Data in this exercise:
══════

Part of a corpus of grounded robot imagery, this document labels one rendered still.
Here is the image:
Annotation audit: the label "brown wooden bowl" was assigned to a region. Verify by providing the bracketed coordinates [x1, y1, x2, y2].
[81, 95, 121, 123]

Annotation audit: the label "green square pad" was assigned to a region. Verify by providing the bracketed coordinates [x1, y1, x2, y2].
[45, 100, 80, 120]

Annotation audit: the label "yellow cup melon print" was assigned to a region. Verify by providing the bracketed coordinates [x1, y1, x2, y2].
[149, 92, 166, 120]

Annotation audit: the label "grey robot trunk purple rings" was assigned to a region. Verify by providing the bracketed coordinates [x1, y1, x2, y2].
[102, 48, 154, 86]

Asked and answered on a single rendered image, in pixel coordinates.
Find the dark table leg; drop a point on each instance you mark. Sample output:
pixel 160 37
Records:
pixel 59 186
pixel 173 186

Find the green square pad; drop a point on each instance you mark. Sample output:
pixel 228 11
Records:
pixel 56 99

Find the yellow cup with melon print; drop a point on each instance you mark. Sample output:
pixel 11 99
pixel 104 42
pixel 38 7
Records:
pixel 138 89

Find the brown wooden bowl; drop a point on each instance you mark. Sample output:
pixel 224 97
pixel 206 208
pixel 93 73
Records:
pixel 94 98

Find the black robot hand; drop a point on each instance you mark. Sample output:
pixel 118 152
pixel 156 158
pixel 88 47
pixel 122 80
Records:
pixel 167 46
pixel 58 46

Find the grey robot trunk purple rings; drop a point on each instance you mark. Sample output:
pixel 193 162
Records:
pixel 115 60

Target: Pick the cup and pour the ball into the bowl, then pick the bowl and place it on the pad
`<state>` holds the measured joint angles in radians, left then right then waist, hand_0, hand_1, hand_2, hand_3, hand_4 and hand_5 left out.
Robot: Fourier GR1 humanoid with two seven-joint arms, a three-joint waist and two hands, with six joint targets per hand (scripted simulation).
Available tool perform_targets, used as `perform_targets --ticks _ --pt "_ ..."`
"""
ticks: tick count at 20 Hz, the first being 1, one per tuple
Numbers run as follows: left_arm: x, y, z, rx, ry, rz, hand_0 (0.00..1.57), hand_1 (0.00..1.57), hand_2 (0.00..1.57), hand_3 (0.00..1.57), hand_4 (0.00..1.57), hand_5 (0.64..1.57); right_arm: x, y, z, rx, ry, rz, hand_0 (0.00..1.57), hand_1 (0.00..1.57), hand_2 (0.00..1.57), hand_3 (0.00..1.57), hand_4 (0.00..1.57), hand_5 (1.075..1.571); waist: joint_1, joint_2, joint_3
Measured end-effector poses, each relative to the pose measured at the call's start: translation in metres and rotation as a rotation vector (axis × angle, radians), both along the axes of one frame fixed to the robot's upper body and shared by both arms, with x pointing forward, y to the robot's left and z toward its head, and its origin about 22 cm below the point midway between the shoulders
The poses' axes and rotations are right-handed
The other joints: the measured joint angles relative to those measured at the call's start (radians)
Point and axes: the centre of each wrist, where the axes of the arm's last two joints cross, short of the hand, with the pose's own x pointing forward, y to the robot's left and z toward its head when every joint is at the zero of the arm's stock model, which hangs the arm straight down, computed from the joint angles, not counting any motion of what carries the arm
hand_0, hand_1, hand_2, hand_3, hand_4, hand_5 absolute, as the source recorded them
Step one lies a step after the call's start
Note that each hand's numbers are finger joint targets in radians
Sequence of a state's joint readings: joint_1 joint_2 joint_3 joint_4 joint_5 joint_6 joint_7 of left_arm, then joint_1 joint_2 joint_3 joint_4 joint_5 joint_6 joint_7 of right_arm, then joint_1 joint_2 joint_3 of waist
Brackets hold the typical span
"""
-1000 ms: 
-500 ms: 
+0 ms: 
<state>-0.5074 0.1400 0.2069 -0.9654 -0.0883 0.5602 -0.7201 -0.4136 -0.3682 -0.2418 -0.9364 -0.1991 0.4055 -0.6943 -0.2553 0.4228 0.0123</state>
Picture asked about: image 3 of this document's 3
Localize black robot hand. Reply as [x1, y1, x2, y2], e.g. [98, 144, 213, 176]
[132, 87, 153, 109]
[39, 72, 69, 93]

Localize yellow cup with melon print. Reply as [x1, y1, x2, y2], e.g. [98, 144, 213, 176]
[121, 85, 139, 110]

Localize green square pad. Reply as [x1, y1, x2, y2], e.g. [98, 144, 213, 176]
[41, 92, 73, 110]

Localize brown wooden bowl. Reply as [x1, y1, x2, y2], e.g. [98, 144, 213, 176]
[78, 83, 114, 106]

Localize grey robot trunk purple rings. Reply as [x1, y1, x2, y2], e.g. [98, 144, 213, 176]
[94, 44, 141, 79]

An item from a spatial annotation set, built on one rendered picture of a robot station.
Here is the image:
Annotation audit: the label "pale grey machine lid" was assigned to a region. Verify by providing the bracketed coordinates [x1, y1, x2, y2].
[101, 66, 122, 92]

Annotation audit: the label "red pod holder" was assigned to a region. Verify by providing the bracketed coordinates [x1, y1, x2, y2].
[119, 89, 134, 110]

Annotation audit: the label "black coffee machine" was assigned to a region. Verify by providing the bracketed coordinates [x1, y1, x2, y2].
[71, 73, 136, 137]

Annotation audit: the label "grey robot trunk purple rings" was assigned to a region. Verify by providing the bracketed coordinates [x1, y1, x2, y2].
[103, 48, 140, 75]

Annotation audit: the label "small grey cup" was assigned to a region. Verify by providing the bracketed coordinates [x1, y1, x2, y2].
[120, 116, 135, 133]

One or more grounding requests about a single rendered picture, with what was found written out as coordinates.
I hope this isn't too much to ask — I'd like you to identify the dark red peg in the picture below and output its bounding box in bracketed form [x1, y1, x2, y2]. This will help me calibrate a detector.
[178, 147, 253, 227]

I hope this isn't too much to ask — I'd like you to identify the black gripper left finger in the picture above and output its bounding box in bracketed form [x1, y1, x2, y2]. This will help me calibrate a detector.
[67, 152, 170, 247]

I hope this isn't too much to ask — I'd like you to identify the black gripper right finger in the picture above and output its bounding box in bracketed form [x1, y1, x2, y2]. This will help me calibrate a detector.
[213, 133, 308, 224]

══════

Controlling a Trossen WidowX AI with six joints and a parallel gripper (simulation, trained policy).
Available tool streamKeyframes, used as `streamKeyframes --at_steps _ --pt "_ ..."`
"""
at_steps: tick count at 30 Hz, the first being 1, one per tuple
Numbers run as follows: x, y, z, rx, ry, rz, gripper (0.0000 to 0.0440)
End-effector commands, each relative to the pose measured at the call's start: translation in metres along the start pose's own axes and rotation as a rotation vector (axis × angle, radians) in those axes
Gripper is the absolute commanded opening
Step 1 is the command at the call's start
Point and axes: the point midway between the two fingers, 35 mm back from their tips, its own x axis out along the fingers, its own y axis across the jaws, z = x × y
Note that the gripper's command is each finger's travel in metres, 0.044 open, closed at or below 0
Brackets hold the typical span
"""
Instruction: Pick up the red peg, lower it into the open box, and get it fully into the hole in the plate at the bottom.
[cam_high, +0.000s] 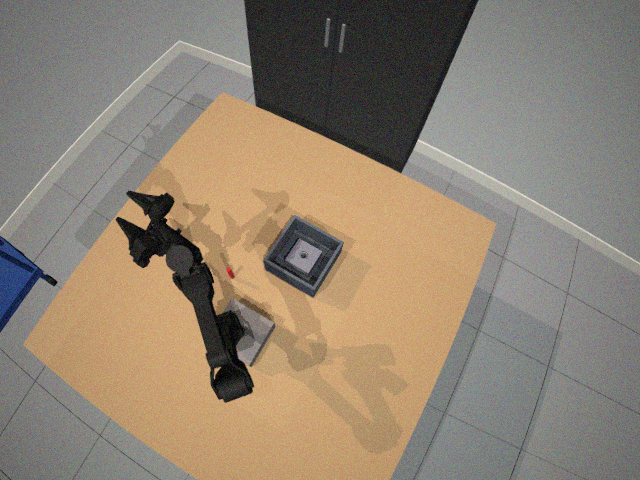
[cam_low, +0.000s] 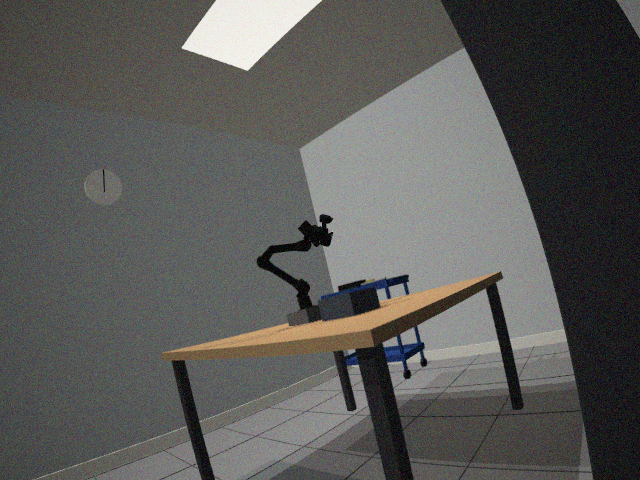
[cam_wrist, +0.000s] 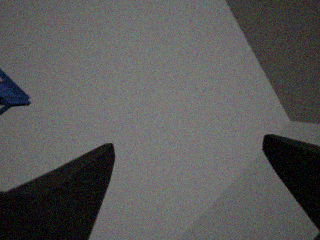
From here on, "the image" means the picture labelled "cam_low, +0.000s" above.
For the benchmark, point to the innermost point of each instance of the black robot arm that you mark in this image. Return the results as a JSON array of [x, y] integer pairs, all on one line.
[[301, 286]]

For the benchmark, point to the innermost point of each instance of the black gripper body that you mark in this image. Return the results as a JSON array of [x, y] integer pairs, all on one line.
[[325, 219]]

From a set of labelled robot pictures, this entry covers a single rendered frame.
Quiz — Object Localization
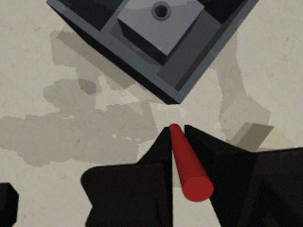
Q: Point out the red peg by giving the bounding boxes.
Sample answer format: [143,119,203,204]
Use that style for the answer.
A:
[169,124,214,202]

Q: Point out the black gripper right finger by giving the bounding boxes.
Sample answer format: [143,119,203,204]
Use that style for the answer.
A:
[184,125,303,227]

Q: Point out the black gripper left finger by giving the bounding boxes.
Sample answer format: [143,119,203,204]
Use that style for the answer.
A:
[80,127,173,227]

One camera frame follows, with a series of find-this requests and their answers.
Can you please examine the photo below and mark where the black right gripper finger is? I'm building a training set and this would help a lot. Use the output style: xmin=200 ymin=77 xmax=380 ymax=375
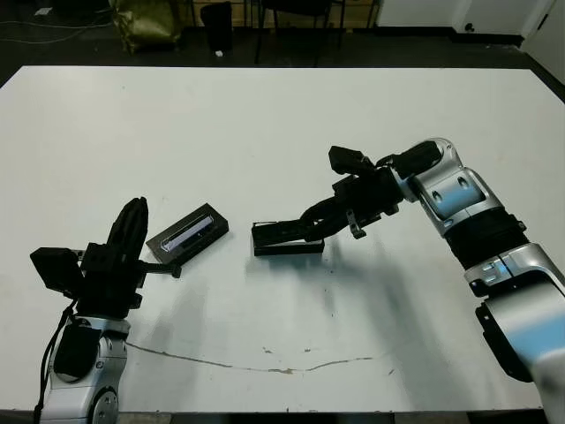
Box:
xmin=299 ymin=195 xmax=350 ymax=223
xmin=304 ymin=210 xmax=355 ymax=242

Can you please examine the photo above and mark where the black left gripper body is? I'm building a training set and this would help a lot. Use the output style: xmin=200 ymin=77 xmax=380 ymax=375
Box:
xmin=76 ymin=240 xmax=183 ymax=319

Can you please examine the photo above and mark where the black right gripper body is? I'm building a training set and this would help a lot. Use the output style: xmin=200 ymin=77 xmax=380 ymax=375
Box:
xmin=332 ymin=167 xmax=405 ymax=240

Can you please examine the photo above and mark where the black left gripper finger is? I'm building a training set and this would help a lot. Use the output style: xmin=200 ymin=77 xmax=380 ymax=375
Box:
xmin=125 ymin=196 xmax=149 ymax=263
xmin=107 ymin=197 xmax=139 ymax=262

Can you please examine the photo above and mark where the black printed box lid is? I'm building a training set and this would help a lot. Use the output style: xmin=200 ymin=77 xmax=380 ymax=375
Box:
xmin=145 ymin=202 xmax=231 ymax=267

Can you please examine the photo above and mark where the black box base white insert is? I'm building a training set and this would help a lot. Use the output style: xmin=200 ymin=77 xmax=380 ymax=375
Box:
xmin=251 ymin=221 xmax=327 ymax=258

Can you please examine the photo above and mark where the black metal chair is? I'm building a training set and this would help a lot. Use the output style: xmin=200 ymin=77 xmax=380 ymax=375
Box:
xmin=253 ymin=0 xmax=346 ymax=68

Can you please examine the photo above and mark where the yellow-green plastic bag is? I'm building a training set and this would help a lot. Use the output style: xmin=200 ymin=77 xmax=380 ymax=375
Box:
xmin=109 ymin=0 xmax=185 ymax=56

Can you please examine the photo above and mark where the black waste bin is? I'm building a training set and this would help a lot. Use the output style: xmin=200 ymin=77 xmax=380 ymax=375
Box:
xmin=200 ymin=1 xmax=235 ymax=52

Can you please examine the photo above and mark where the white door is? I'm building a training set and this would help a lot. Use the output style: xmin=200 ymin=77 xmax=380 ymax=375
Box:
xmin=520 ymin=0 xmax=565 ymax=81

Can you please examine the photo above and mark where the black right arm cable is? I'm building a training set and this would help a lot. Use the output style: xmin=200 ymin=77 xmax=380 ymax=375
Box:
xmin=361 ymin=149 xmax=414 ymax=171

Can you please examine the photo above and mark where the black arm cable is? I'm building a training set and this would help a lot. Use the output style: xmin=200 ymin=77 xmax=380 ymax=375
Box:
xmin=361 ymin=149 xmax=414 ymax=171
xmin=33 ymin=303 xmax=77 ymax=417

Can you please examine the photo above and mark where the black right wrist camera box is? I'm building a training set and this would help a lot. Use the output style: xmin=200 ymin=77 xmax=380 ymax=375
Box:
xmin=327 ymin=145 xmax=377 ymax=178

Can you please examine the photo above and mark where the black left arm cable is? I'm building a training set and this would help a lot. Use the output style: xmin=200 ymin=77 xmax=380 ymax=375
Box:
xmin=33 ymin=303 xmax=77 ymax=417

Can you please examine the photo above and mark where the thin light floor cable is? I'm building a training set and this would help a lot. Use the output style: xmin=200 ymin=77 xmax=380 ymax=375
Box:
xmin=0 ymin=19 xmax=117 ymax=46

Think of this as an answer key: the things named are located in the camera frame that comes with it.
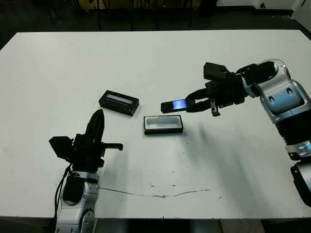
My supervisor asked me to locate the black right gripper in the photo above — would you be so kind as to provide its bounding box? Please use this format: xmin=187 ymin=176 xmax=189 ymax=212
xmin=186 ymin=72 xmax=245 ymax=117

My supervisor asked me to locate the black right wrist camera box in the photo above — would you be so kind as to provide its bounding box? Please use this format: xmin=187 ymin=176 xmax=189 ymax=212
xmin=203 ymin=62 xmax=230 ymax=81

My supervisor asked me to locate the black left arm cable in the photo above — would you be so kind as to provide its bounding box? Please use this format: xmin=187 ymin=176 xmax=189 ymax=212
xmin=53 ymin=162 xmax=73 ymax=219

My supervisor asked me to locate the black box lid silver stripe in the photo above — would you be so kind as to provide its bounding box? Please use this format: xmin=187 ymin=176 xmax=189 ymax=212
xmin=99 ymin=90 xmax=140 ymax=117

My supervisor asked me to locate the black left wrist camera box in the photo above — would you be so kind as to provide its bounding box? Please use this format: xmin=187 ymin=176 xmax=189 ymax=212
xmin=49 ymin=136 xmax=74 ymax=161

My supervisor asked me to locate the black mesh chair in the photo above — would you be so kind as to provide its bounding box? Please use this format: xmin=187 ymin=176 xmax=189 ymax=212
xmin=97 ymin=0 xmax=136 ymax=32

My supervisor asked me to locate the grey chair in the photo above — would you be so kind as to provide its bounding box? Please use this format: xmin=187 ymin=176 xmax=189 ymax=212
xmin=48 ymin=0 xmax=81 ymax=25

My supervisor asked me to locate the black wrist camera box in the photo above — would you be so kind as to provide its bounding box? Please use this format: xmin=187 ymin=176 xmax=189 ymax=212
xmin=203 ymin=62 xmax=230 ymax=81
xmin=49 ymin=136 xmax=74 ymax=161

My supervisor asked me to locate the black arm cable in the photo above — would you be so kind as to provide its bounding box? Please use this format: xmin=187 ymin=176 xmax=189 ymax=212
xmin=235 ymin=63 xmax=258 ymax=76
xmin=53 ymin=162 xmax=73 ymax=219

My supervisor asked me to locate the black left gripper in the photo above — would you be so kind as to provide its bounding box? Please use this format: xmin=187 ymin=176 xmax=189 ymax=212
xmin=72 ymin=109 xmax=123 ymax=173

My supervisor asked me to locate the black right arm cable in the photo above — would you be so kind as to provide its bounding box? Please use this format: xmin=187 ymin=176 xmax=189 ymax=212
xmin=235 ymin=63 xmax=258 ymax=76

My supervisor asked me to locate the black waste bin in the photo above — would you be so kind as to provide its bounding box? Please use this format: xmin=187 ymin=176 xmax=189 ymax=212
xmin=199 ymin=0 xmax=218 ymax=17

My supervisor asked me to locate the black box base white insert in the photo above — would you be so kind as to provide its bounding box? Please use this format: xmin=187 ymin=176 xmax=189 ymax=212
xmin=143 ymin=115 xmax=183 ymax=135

══════

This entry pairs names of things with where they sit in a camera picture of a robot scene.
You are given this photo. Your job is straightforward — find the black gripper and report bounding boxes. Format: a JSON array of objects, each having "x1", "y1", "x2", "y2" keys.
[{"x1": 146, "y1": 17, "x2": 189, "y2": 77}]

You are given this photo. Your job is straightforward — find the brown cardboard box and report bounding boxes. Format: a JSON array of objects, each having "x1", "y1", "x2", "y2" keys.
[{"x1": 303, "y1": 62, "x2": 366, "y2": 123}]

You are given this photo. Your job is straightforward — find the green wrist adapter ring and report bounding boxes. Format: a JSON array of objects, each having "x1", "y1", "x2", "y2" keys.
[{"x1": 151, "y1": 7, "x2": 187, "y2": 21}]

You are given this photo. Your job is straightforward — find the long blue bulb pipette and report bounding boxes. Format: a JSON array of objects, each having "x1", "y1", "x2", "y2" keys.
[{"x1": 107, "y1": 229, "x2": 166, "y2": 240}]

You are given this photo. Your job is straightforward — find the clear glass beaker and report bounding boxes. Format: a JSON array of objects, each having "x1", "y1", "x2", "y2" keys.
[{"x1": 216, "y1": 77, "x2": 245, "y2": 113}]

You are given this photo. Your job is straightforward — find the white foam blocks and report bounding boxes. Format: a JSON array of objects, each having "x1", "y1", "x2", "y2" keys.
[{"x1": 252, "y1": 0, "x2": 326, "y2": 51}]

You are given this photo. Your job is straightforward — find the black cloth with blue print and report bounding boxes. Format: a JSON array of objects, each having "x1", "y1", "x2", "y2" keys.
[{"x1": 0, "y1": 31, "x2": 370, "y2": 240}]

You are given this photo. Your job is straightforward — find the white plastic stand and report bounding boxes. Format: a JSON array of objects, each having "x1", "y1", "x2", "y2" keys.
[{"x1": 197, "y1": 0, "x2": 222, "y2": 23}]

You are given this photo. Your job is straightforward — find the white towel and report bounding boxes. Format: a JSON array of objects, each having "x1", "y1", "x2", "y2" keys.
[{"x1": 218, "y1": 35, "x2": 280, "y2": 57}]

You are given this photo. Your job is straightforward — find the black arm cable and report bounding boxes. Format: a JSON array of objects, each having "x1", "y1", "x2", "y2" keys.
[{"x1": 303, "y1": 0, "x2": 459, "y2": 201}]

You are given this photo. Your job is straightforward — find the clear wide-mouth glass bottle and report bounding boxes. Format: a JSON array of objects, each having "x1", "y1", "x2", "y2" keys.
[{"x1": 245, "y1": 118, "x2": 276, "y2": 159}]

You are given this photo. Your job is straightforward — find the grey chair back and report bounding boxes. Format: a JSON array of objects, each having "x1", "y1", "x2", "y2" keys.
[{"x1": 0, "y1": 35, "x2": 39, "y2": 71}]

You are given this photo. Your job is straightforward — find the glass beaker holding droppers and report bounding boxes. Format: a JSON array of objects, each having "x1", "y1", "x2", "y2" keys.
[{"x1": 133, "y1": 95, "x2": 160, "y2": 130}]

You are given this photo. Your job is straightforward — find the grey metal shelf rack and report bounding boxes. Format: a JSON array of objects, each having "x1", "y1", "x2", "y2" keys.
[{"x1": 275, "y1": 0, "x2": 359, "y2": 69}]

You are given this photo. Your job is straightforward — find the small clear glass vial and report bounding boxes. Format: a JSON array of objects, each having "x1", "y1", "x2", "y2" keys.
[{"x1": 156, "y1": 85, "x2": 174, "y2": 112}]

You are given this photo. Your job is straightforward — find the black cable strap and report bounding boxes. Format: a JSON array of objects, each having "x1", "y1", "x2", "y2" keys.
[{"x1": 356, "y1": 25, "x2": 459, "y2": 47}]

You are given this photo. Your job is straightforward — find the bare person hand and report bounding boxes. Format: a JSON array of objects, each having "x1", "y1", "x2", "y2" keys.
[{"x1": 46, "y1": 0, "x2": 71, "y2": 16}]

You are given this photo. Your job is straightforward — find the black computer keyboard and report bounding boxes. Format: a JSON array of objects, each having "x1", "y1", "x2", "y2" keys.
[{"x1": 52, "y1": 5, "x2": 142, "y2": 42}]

══════

Exercise details:
Copy every line above in which the string "arms" shows up.

Finished task:
Robot: Fourier GR1 humanoid with two seven-joint arms, a three-joint waist and two hands, with six joint targets per hand (scripted simulation).
Measured end-effector poses, each relative to the pose measured at the call's start: translation in metres and rotation as a rotation vector (axis × angle, radians), both along the axes of one frame fixed to the robot's upper body and shared by both arms, with x pointing forward, y to the robot's left and z toward its head, and its origin about 22 cm below the point midway between the shoulders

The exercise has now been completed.